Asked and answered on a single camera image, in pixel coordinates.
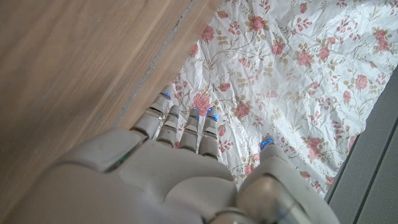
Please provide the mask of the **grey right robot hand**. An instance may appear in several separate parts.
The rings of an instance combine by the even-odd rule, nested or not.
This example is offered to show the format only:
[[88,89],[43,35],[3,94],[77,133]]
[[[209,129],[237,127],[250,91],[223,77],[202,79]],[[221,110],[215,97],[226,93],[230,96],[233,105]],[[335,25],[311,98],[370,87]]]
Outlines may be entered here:
[[272,136],[237,187],[218,161],[217,112],[192,109],[174,144],[179,109],[166,86],[130,130],[112,129],[54,162],[6,223],[337,223]]

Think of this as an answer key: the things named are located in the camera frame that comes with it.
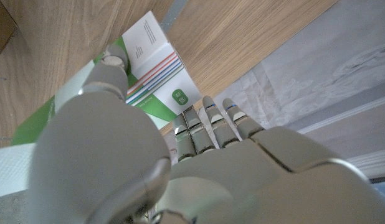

----

Task brief: Locate the word "instance" in the data above. Copy every line carrying it.

Solution to this task:
Please provide the mask of the **grey right robot hand**. An instance may appear in several separate parts.
The rings of an instance combine by the even-odd rule, nested or not.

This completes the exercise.